L’obsession du flacon vide
Je suis bientôt à la fin de mon troisième flacon. Ça commence à faire une petite somme, mais je ne peux plus m’en passer. J’ai essayé d’autres parfums entre-temps – par curiosité, pour voir si l’herbe était plus verte ailleurs.
Spoiler: non.
Chaque fois je reviens à L’Interdit. Cette tension entre les fleurs blanches ultra-féminines et ce fond boisé presque masculin, personne ne la fait comme Givenchy. Il y a aussi cette touche d’amande grillée que je n’arrive jamais à identifier clairement mais qui rend le tout tellement addictif.
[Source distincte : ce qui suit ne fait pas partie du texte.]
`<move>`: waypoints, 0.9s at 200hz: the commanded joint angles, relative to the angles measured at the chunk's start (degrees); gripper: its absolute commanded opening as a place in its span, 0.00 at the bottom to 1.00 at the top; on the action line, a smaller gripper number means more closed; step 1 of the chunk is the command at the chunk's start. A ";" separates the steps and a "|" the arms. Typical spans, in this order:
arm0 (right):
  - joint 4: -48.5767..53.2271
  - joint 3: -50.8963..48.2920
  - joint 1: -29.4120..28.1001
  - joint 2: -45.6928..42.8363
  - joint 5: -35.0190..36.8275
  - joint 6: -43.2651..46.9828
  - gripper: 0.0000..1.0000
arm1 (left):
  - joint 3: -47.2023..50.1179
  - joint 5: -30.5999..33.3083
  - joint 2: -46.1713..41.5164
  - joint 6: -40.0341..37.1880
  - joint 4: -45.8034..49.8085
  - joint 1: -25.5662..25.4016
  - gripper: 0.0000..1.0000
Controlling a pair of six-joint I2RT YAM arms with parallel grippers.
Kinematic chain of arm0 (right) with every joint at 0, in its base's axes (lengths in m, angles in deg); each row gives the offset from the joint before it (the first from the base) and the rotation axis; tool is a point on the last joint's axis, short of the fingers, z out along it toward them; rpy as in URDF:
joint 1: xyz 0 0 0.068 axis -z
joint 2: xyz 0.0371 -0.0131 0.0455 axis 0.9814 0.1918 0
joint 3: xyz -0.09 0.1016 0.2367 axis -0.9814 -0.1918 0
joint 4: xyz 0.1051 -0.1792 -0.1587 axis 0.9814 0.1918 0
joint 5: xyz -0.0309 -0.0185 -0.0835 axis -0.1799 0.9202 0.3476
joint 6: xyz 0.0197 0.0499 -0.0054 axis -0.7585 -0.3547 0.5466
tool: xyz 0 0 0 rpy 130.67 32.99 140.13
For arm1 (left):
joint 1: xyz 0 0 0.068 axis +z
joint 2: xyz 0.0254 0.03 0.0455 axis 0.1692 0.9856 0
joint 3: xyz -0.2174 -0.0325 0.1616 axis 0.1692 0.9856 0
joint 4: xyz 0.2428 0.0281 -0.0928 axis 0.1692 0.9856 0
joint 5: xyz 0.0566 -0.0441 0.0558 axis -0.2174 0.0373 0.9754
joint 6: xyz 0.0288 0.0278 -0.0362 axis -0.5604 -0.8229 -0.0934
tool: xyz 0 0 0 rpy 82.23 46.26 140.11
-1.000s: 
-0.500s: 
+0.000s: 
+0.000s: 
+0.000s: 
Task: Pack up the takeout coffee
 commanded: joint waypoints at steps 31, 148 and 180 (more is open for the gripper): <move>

Ma mère déteste, d’ailleurs. Trop fort, trop entêtant selon elle. Ma meilleure amie en a acheté un flacon après l’avoir senti sur moi mais elle dit qu’il ne sent pas pareil sur sa peau. Plus sucré, moins rebelle. Les parfums sont bizarres comme ça.
Ce sillage qui me précède
On m’a déjà demandé trois fois dans des ascenseurs quel parfum je portais. À chaque fois, des femmes entre 30 et 50 ans. Jamais des jeunes filles. L’Interdit a ce truc – il filtre son public. Tout le monde ne peut pas le porter. Ou plutôt, tout le monde ne veut pas assumer ce qu’il dit de vous.
Parce que franchement, ce parfum ne passe pas inaperçu. Il a une présence. Un caractère. Si vous cherchez la discrétion, passez votre chemin. Si vous voulez qu’on se retourne sur votre passage, qu’on se souvienne de vous… voilà.
Entre addiction et dépendance
Je me demande parfois si je suis devenue cette femme plus affirmée grâce au parfum, ou si le parfum m’a juste révélé ce que j’étais déjà. Chicken or egg situation.
Ce que je sais, c’est que les jours où j’oublie de le mettre (ça arrive, je suis humaine), il me manque quelque chose. Comme sortir sans rouge à lèvres ou sans boucles d’oreilles. Une sensation d’inachevé qui me suit toute la journée.
Pathétique? Peut-être un peu. Mais entre nous, on a tous nos petits rituels qui nous tiennent debout. Le mien sent la fleur d’oranger, le jasmin et la rébellion en flacon.
Ah, et j’oubliais… si vous voulez l’essayer, faites-le un jour où vous vous sentez courageuse. Pas le genre de parfum qu’on teste entre deux courses pressées. Il mérite mieux que ça. Vous méritez mieux que ça.
Voilà. C’est dit. Est-ce qu’un parfum peut vraiment changer une vie, ou est-ce qu’on projette juste nos transformations sur lui?